阪神・元山 サヨナラ呼んだ!移籍後初スタメンで点火打 2得点ともにお膳立て出塁 大歓声浴びて「一生忘れない試合になった」
「阪神2-1DeNA」(21日、甲子園球場)
歓喜の輪の中に、満面の笑みで水をぶちまける阪神・元山飛優内野手の姿があった。移籍後初スタメンで攻守に躍動。サヨナラ勝ちに貢献した。初めて上がった甲子園のお立ち台では「最高でーす!」と絶叫。虎党へ「今年から入団した元山飛優です!」と元気よく自己紹介もした。
劇勝を呼び込んだ。同点の延長十一回、1死で打席に立った。「この回点取らないと嫌な雰囲気になりそうやったんで、チャンスを作れてよかった」。左前打を放ち、出塁。代走を送られると、ベンチではすぐに水を持って待機。その後の高寺のサヨナラ打では、真っ先に駆けつけ喜びを分かち合った。

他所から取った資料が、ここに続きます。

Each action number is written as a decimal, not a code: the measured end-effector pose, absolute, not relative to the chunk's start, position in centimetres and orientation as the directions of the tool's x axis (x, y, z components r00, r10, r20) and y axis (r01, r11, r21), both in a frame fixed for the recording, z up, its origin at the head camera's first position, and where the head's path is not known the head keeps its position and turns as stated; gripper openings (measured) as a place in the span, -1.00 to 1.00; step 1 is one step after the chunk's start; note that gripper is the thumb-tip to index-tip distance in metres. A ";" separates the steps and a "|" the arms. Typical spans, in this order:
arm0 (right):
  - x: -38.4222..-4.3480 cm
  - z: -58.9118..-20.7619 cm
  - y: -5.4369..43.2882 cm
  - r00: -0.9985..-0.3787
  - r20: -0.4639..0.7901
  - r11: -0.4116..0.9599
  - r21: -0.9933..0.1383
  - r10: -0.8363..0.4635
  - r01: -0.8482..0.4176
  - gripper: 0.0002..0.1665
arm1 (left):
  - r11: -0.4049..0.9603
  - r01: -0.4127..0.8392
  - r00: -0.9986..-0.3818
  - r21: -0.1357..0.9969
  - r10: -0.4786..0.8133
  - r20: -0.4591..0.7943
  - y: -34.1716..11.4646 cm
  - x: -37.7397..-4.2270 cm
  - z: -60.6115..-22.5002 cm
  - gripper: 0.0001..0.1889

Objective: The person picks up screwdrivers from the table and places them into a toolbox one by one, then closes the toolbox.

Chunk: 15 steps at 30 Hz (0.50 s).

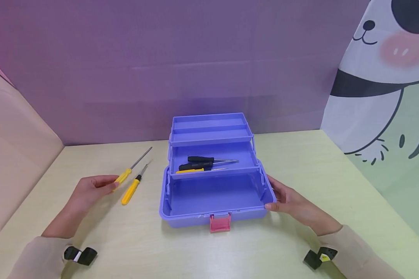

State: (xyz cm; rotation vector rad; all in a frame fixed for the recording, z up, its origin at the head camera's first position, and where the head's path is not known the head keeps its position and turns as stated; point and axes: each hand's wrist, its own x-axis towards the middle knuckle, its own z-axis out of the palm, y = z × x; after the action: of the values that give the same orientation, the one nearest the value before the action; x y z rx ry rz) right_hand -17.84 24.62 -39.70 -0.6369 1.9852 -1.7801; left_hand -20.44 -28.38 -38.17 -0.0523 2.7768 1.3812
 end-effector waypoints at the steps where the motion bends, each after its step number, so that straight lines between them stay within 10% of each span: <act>1: -17.8 -39.7 24.6 -0.818 0.006 0.089 -0.994 -0.575 -0.070 0.04 | 0.599 -0.044 -0.999 0.799 -0.018 -0.042 -28.3 -20.4 -38.2 -0.44; 15: -17.9 -39.6 24.7 -0.817 -0.004 0.096 -0.993 -0.577 -0.063 0.04 | 0.552 -0.004 -0.999 0.834 -0.046 0.025 -27.8 -20.2 -37.7 -0.46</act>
State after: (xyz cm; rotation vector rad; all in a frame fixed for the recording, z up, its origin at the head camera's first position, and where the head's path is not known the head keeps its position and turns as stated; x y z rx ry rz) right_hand -17.91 24.69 -39.65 -0.6273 1.9866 -1.7690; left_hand -20.16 -27.81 -37.71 -0.0450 2.8056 1.5082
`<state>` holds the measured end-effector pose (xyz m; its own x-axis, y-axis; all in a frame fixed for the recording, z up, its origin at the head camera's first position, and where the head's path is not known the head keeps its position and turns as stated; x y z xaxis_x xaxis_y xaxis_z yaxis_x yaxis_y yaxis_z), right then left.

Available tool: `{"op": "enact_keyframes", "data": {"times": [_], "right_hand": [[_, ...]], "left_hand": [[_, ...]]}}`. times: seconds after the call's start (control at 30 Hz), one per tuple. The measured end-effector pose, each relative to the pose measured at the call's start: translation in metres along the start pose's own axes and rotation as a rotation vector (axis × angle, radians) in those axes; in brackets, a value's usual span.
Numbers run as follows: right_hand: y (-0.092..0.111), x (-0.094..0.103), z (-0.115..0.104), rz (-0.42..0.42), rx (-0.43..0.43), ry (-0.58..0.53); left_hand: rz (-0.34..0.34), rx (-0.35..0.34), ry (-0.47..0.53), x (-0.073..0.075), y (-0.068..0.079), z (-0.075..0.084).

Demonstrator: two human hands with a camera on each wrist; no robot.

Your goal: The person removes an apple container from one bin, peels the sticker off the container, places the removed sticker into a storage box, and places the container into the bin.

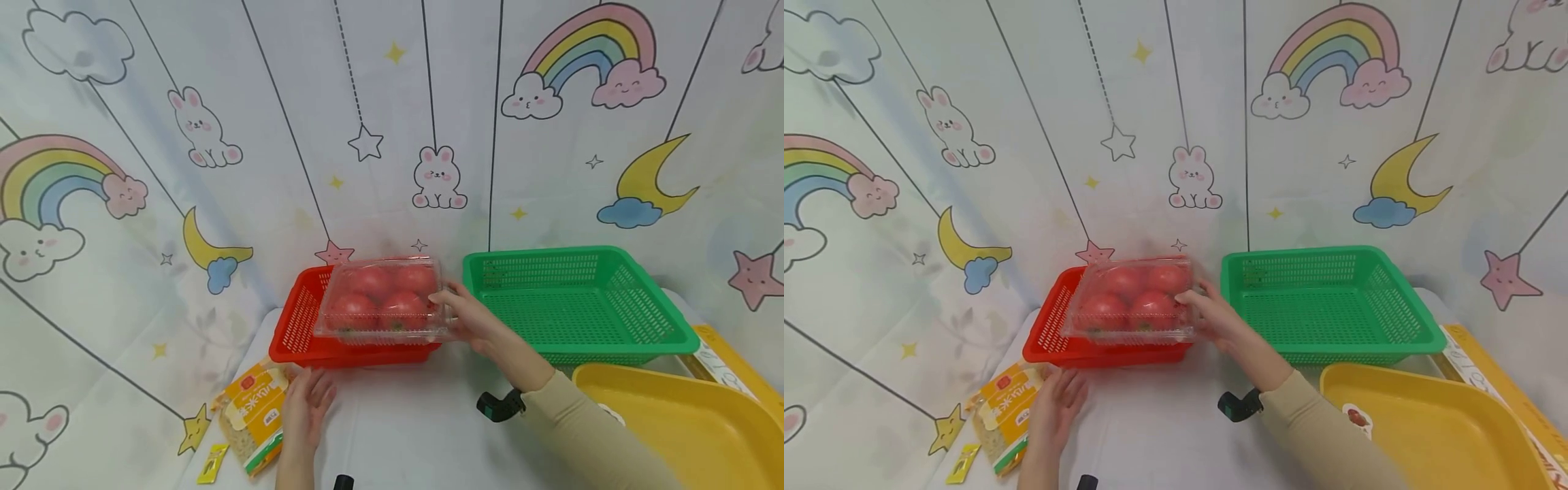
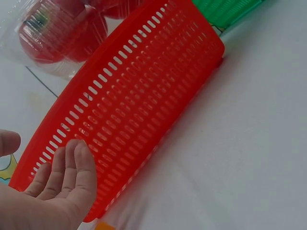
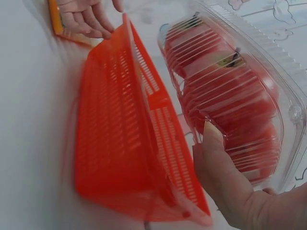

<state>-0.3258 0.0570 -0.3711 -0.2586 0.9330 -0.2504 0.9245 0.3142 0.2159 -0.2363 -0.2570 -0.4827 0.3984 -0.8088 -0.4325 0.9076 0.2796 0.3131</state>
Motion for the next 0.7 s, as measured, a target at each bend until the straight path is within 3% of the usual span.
{"op": "enact_keyframes", "data": {"times": [0.23,0.7], "right_hand": [[-0.022,-0.011,-0.004,-0.024,0.008,-0.043],[-0.061,-0.021,-0.003,-0.011,-0.036,-0.067]], "left_hand": [[-0.025,0.009,0.182,-0.002,-0.007,-0.005],[0.019,-0.015,0.316,-0.007,-0.022,-0.001]]}}
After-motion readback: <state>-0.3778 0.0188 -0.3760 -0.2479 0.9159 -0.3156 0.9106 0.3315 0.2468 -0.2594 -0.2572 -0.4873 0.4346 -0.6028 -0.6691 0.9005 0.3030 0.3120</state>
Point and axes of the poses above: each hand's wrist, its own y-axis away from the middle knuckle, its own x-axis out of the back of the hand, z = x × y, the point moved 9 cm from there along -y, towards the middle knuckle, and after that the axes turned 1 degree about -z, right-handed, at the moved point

ついに訪れた瞬間だった。試合前、移籍後初スタメンを告げられた。「マジかって。ドキドキして手が震えた」と緊張が走った。それでも仲間が背中を押してくれた。ベンチのメンバーから「『いつも応援してくれてるから、俺らが応援するで!』って言ってくれてうれしかった。声出ししててよかった」と気合が入った。
打っては二回に左前打を放ち、移籍後甲子園初安打を記録。1点を追う五回には先頭で四球を選び、同点につなげた。守備でも「無難にこなせた」と軽快な動きを見せスタンドを沸かせた。
憧れの人とプロの舞台で共演することができた。東北福祉大の2学年上で、大学2年時には二遊間を組み、日本一にもなった中野だ。「ずっと目標だった」と追いかけてきた背中。阪神に入団が決まった際、真っ先に思い浮かんだことが「拓夢さんと二遊間を組みたい」だった。甲子園という最高の舞台で再結成されたコンビ。「1人で感動してた。二遊間を守れてることに幸せを感じてました」と一瞬一瞬をかみしめながらプレーした。
昨オフに西武を戦力外になり、一度はプロの世界から退くことも考えたが、縁あってタテジマに袖を通した。球場360度から浴びた大歓声。「自分にとっても一生忘れない試合になった」。勝負の後半戦へ、元山という新たな戦力が台頭してきた。